Yuri mengangguk, lalu terkekeh. "Janjimu untuk menghajar setiap orang yang membuatku menangis dengan sepatu skating tajam? Tentu saja aku ingat."
"Kalau kau menangis karena aku, aku takut kau jadi kesepian karena aku pasti akan menghajar diriku habis-habisan sampai dirawat di rumah sakit." Seru Victor tertahan, "Nah, ayo. Mari kutepati janjiku yang tadi pagi."
"Ke taman bermain? Ayo!" Yuri menjawab dengan antusias.
Pasangan itu terlihat sangat mencolok dan menyita perhatian seluruh pengunjung taman bermain. Bagaimana tidak? Seorang Victor Nikiforov yang digilai hampir semua populasi perempuan di Hasetsu berjalan-jalan dengan Yuri Katuski sang harapan terbesar kota mungil tersebut. Belum lagi tingkah Victor yang hobi tebar pesona dan kibas-kibas rambut. Bahkan setiap lima menit sekali, ia terus berusaha memeluk atau mencuri kecupan ringan di pipi Yuri, membuat si pemilik surai legam menunduk malu.
Victor suka sekali dengan roller coaster berwarna pink mencolok di taman bermain itu. Ini keempat kalinya berturut-turut ia meminta Yuri menemaninya naik roller coaster. "Sekali lagi, ya? Yang tadi aku lupa berteriak, jadi tidak terasa sensasinya. Ya? Ya?"
Isi perut Yuri sudah terkocok habis-habisan. Bahkan jika ia disodori sepiring penuh katsudon saat ini, dengan berat hati Yuri harus menolaknya. Kalau tidak, perutnya terancam memuntahkan seluruh sarapannya tadi pagi, yang juga adalah katsudon. Namun demi memuaskan Victor, Yuri memang telah banyak berkorban.

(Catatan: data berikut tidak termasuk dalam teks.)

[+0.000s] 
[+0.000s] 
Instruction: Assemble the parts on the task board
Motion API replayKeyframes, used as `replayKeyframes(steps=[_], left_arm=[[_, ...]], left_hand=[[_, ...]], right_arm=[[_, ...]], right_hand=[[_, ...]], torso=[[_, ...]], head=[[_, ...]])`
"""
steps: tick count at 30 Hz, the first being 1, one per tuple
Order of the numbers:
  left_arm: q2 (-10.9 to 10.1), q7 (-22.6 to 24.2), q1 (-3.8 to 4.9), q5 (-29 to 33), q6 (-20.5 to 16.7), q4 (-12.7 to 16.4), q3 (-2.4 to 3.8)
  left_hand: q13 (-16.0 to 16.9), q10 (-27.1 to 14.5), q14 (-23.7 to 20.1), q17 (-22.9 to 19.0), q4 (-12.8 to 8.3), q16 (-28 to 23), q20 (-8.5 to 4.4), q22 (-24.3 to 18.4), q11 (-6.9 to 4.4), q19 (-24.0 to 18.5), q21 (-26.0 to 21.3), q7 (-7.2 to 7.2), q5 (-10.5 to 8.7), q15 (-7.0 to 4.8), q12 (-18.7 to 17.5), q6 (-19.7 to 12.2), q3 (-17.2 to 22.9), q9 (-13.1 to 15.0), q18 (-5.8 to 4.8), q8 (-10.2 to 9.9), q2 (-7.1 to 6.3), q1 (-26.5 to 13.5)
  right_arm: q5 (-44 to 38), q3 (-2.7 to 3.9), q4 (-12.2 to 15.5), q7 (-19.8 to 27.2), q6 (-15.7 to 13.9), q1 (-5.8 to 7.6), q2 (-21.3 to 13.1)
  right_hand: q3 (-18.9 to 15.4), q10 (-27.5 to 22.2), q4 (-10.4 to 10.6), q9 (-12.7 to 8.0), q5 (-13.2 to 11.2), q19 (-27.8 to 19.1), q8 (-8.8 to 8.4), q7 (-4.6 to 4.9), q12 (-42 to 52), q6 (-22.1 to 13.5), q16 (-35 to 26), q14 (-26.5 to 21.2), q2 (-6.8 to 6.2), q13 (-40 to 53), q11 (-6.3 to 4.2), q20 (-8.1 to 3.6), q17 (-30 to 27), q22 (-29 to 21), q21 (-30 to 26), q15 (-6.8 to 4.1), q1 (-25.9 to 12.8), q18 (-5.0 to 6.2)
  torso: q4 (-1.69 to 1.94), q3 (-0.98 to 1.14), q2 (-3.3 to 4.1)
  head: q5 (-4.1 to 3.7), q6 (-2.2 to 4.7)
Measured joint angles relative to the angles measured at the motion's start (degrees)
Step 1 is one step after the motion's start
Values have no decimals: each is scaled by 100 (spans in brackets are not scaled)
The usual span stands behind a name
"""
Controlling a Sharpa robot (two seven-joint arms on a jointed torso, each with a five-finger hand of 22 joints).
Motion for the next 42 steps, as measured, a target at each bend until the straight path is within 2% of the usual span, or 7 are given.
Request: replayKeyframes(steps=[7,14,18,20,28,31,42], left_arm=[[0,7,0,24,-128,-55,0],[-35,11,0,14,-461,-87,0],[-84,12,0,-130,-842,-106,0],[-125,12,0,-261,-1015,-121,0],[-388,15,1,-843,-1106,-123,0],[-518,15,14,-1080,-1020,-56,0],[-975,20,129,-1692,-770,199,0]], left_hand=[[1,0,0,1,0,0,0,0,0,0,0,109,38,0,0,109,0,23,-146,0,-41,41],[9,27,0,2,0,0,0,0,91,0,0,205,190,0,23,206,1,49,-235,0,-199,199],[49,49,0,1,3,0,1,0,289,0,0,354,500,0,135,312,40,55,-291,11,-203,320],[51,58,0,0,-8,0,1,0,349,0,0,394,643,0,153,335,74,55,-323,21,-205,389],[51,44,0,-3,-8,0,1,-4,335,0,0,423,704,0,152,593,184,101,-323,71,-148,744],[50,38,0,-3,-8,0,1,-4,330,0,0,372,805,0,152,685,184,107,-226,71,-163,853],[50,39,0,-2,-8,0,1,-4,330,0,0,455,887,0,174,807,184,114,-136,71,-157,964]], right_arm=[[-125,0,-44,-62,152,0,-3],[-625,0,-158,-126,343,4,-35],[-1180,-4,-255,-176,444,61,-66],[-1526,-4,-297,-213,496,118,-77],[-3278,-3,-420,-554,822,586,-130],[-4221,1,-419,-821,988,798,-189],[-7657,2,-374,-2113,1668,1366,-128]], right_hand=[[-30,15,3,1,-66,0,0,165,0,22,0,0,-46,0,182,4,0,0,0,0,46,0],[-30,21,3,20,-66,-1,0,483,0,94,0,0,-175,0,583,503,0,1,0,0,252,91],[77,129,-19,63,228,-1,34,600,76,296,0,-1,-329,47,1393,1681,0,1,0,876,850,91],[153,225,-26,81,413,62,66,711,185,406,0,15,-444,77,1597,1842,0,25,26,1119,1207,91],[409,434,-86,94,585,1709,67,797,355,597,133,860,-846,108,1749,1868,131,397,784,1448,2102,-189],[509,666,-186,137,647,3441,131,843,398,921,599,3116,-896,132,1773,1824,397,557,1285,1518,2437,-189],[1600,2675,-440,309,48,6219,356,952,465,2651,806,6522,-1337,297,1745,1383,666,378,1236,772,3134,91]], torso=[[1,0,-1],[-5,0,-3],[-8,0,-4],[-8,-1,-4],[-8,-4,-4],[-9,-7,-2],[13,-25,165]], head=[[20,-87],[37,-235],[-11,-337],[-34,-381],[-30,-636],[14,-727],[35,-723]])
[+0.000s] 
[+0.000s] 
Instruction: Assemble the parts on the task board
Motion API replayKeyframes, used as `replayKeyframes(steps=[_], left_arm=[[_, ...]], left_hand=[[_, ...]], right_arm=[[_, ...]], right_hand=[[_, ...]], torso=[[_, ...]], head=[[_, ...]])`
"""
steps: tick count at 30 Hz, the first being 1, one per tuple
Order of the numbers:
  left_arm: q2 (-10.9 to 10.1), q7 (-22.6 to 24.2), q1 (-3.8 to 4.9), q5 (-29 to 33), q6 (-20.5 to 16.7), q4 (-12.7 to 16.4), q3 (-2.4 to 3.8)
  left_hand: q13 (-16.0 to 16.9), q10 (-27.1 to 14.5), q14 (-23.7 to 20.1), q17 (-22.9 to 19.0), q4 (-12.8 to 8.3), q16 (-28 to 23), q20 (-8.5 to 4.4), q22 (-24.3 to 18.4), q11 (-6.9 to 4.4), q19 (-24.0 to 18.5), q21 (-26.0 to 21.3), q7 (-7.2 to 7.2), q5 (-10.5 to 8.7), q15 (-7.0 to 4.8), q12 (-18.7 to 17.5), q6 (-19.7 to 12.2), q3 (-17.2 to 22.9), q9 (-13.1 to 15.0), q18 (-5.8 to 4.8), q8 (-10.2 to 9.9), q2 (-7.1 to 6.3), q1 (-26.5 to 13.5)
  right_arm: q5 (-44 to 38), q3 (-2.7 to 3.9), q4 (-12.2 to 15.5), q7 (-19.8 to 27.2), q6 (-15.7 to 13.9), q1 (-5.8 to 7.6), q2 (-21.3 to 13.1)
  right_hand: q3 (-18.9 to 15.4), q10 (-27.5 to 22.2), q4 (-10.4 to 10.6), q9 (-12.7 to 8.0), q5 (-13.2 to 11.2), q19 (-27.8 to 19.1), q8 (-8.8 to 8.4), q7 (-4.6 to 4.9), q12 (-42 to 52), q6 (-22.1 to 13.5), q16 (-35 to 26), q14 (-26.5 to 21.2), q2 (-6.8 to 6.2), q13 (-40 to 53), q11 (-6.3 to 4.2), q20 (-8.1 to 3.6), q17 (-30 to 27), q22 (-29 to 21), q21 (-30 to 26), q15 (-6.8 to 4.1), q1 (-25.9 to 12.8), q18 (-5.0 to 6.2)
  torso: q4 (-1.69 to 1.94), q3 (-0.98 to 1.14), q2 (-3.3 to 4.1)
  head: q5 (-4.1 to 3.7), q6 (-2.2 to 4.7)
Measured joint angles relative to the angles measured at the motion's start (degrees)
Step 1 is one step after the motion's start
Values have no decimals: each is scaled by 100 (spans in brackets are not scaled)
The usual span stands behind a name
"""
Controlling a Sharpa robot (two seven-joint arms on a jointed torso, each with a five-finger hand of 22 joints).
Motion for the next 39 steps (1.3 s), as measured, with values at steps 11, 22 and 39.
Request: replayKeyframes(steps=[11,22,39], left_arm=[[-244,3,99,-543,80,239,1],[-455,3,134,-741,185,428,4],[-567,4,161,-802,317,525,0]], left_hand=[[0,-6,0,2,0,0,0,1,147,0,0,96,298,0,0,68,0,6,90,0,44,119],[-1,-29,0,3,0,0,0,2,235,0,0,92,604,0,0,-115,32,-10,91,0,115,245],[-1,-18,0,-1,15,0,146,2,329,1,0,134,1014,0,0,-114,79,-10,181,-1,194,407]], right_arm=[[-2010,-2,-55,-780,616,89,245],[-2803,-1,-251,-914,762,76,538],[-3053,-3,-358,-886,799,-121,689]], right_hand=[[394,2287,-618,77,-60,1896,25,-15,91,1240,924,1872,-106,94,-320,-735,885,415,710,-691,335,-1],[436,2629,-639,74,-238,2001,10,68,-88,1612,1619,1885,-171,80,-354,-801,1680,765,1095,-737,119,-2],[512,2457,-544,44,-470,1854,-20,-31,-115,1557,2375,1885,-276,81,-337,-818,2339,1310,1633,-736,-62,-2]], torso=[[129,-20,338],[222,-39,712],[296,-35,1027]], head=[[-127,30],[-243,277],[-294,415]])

Tidak apa, pikir Yuri. Victor pun rela menemaninya bolak-balik masuk rumah hantu. Muka pucat pasi Victor tidak luput dari penglihatan Yuri, seberapa kuatnya pun Victor berusaha terlihat tangguh di depan Yuri. Victor juga menemani Yuri naik komedi putar yang melantunkan lagu cempreng yang sebetulnya membuat telinga Victor sakit.
Kini mereka tengah mengantri di depan roller coaster. Jam tangan Yuri menunjukkan pukul empat sore. Sebentar lagi wahana bianglala akan dibuka. Yuri sudah seharian menantikan itu, momen berduaan dengan Victor di dalam kotak bianglala, menatap kerlap kerlip lampu di tengah gelapnya malam dari ketinggian. Dan barangkali, bila Yuri beruntung, ia akan mendapat ciuman nan romantis di hari jadi mereka, berduaan, di dalam bianglala.
Yuri harus menahan diri agar tidak memekik girang ala gadis SMA yang kesemsem diajak kencan dengan orang yang disukainya. Sesaat sebelum giliran mereka naik roller coaster, telepon genggam Victor berdering.
There'll be no more darkness
When you believe in yourself you are unstoppable
Where your destiny lies, dancing on the blades
You set my heart on fire
Ah, lagu itu. Lagu kesukaan Yuri yang Victor buat sendiri untuk mengutarakan perasaannya pada Yuri. Siapa yang menyangka Victor berbakat juga dalam membuat lagu? Victor memberinya judul History Maker dan Yuri langsung menyetujuinya. Mereka memang akan menorehkan kisah cinta mereka dalam sejarah.
"Halo? Yakov?"
Yuri melirik Victor yang berbicara di telepon. Yakov menelepon? Tumben sekali. Victor mengaktifkan mode speaker agar Yuri juga dapat mendengar percakapan mereka.
"Oi, Victor. Kau sedang ada di taman bermain Hasetsu, kan? Jangan tanya bagaimana aku tahu. Aku memang tahu segalanya. Ya, ya. Aku titip Yuri padamu ya."
Yuri menaikkan sebelah alisnya, "Kau menitipkan aku?"
"Bukan kau, bodoh. Yuri Plisetsky. Dia sudah ada di sana. Aku sedang kencan dengan Lilia, jadi jangan ganggu lagi. Kau tahu betapa susahnya membujuk Lilia untuk sekedar makan malam denganku? Dah."
Yakov memutuskan sambungan teleponnya. "Dasar Yakov. Padahal dirinya yang mengganggu kencan kita, malah bilang jangan mengganggunya." gerutu Victor.
Yuri melihat sekeliling dengan bingung. "Ia mau menitipkan Yurio? Untuk apa jauh-jauh dari Rusia ke sini untuk…"
"Itu dia!"
Yurio dan dua orang pria bertubuh tinggi, yang kemungkinan adalah bodyguard sewaan Yakov, tengah bertengkar. Atau setidaknya begitu yang terlihat dari kejauhan. Kedua bodyguard itu berusaha menahan tubuh mungil Yurio yang terus memberontak.
Victor dan Yuri buru-buru keluar dari antrian roller coaster dan menghampiri mereka. "Yurio!" panggil pasangan itu bersamaan.
Yang dipanggil menoleh dan membulatkan matanya dengan sempurna. Mulutnya terbuka dan lollipop terjatuh dari sana. Ia menerjang Victor dan Yuri sampai kedua orang itu terjatuh ke tanah. "Mama! Papa!"